TL;DR: Rebuilding go-tool-base in Rust turned out to be the cleanest design review I’ve ever done. Porting a framework to a language with different idioms forces a separation: the parts that survive the move are design, and the parts that don’t are idiom. Every Go mechanism in go-tool-base had a Rust replacement, and the outcome each one produced came through unchanged. That’s the line between a decision and a habit.
Two columns
When you port a system between languages that don’t share idioms, every piece of it sorts into one of two columns without you having to decide.
In the first column is the outcome a piece of the design produces: every command receives the framework’s services, configuration is layered with a fixed precedence, commands register themselves, errors carry guidance to the user. In the second column is the mechanism that produced that outcome in the original language.
Things in the first column survive the port. You rebuild them, differently, because the tool genuinely needs them. Things in the second column do not survive. You find their replacement, and the Go version turns out to have been one valid implementation of an idea, not the idea itself. Doing this for go-tool-base, mechanism by mechanism, was more honest about my design than any amount of staring at it would have been.
The container
Go-tool-base hands every command a Props struct. It carries the logger, the config, the assets, the filesystem handle. Some of it is reached through loosely-typed accessors. It works well, and I wrote a whole post about it.
The outcome is column one: a command should receive one object, and that object should carry the framework’s services so the command doesn’t go assembling them itself. That survived. RTB hands every command an App.
The loosely-typed accessors were column two. In Rust an App is a plain struct with concrete fields, each one an Arc<T> so a clone is a few atomic increments rather than a deep copy. Nothing is keyed by string. Nothing is fetched by name and asserted to a type. The thing the container is for survived; the way Go expressed it did not.
Registration
A go-tool-base command self-registers using a package-level init() function, which Go runs before main() and which appends the command to a global slice.

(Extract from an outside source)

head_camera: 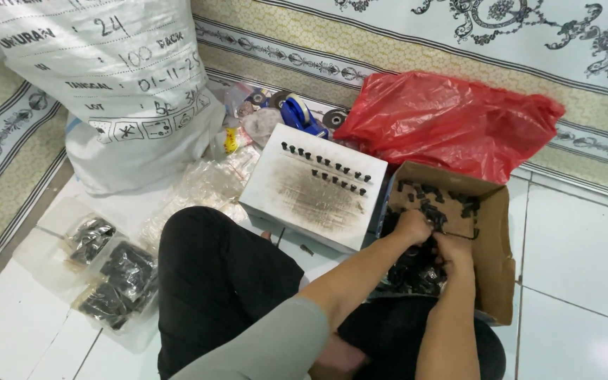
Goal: A person is manually inserting small black metal components into pre-cut slots in a white foam block for organization or packaging.
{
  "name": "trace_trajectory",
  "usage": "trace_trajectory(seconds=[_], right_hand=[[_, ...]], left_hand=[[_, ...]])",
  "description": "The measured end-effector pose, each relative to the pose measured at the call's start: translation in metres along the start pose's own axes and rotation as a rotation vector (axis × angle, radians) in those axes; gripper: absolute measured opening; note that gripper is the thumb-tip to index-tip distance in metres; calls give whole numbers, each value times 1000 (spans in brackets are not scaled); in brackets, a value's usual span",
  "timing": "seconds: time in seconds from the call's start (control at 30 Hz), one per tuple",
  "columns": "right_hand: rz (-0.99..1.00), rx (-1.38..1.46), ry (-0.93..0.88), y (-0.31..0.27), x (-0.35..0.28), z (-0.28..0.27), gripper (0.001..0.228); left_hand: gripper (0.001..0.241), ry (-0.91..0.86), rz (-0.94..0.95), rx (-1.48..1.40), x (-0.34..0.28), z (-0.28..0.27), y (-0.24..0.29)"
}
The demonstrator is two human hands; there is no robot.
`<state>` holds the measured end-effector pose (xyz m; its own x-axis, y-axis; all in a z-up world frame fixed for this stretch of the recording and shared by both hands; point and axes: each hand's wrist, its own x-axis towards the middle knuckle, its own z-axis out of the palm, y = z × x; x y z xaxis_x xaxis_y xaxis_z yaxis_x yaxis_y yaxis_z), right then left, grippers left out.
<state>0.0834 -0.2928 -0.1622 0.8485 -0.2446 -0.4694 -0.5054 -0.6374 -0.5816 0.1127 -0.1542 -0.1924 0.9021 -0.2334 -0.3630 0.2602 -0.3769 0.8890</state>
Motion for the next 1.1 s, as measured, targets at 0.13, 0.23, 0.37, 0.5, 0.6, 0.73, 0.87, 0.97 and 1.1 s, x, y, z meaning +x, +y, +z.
trace_trajectory(seconds=[0.13, 0.23, 0.37, 0.5, 0.6, 0.73, 0.87, 0.97, 1.1], right_hand=[[38, 81, 59, 21, 17, 5, 36], [-51, -373, -7, 29, 31, 6, 41], [-59, -489, 55, 34, 32, 6, 41], [-26, -503, 63, 32, 29, 5, 45], [14, -401, 247, 77, 68, 22, 38], [41, -385, 315, 49, 31, 12, 29], [33, -369, 350, 32, 3, 1, 27], [-146, -202, 427, 5, -35, -15, 27], [-381, 209, 450, -32, -73, -17, 20]], left_hand=[[38, -27, -13, -17, -27, -14, 21], [38, -57, -40, -51, -39, -19, 29], [39, -91, -42, -7, -13, -7, 12], [31, -31, 148, 55, 0, 5, -5], [24, 23, 403, 478, -52, -6, 31], [37, -13, 277, -110, -84, -31, 59], [18, 3, 505, 371, -88, -57, 59], [26, -33, 432, 127, -121, -118, 64], [22, 23, 328, -278, -169, -214, 42]])
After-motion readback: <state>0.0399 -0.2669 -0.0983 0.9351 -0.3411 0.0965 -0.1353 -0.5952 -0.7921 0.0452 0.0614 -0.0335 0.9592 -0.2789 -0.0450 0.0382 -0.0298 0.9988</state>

The outcome, column one, is that a command lives in its own file and inserts itself into the framework with no central list to edit. That is genuinely worth keeping.
The init() mechanism is column two, and Rust doesn’t even offer it: Rust deliberately has no code that runs before main(). The replacement is link-time registration through distributed slices, which gets its own post next. Same outcome, no global mutable state, assembled by the linker rather than a startup phase.
Configuration
Go-tool-base layers configuration with a precedence: flags over environment over file over defaults. Some of it is read back through key lookups.

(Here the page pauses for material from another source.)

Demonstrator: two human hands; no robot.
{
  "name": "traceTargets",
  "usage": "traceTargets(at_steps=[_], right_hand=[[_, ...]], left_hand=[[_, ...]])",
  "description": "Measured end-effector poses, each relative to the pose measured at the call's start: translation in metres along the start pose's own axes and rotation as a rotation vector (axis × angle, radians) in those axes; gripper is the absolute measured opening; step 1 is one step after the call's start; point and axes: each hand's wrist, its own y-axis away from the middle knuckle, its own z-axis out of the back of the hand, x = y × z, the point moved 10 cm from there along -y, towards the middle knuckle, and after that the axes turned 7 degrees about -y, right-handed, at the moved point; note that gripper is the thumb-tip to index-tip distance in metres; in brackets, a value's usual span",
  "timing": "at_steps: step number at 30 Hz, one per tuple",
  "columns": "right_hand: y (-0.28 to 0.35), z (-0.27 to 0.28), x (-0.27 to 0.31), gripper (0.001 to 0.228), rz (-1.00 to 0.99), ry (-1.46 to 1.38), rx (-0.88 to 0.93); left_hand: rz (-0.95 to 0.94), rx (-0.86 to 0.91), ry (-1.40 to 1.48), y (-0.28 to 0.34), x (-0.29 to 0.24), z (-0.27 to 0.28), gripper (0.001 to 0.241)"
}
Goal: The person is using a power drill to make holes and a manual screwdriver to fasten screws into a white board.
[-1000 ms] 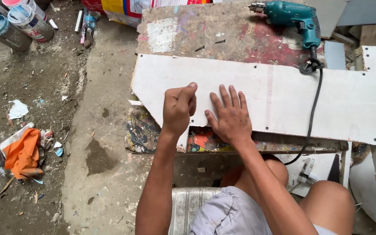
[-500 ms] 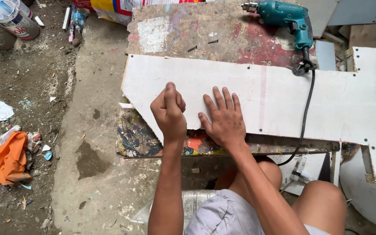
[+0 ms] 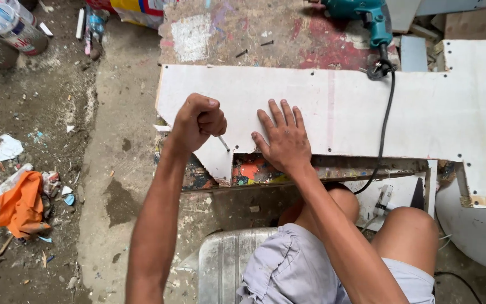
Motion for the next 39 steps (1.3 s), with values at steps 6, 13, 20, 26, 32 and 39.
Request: traceTargets(at_steps=[6,13,20,26,32,39], right_hand=[[0.020,0.038,0.030,0.077,0.013,-0.422,0.147],[0.099,0.086,0.059,0.026,0.154,-1.194,-0.107],[0.168,0.032,-0.003,0.022,-0.111,-1.143,-0.031],[0.193,-0.005,-0.041,0.015,-0.372,-1.774,-0.052],[0.198,-0.033,-0.055,0.016,-0.553,-2.127,-0.059],[0.198,-0.041,-0.069,0.016,-0.479,-2.337,-0.086]], left_hand=[[-0.011,-0.363,-0.291,0.029,-0.060,-0.034,0.055],[-0.351,-0.348,-0.819,0.110,-0.135,-0.157,0.071],[0.239,-0.434,-0.785,0.280,0.054,-0.137,0.013],[0.760,-0.339,-0.664,0.361,0.101,-0.137,0.025],[0.641,-0.391,-0.745,0.335,0.107,-0.138,0.021],[0.664,-0.272,-0.455,0.315,0.119,-0.169,0.027]])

The layering and the precedence are column one. They survived exactly. RTB layers config with the same ordering.
The key lookups were column two. In Rust the merged configuration is deserialised into your own serde struct, so a config value is a typed field you access like any other field, and a typo is a compile error instead of a missing key at runtime. The precedence survived; reading values back out of a string-keyed bag did not.
The error path
Go-tool-base routes every error through one handler so presentation is consistent, which I also wrote up.
One consistent exit for errors is column one. It survived. What didn’t survive was the handler: RTB has no error-handler object at all, because Rust’s own return-from-main convention plus a report hook does the job the handler was built to do. That one has its own post too.
What the exercise was actually worth
Every mechanism told the same story. The container, the registration, the config access, the error path, the cancellation signal that go-tool-base carries on a context.Context and RTB carries on a CancellationToken. In every case the thing it achieved walked across to Rust untouched, and the Go code that achieved it was left behind.
That is the useful result. Before this port I could not have told you, for any given pattern in go-tool-base, whether it was load-bearing design or just the idiomatic Go way to write that day. Now I can, because each one was forced to prove itself by being rebuilt from nothing in a language that wouldn’t accept the original. Whatever survived was real. Whatever I had to replace was always replaceable, which means it was never the point.
The upshot
Porting a framework into a language with different idioms separates design from habit for free. The outcome a pattern produces is design, and it survives the move. The mechanism that produced it is idiom, and it gets left behind for the new language’s equivalent.
Go-tool-base’s Props bag, its init() registration, its key-based config access and its error handler were all idiom. The single context object, self-registration, layered precedence and a consistent error exit were all design, and all four came through to RTB intact. The next three posts take the most interesting replacements one at a time, starting with how a Rust command registers itself when the language won’t run anything before main.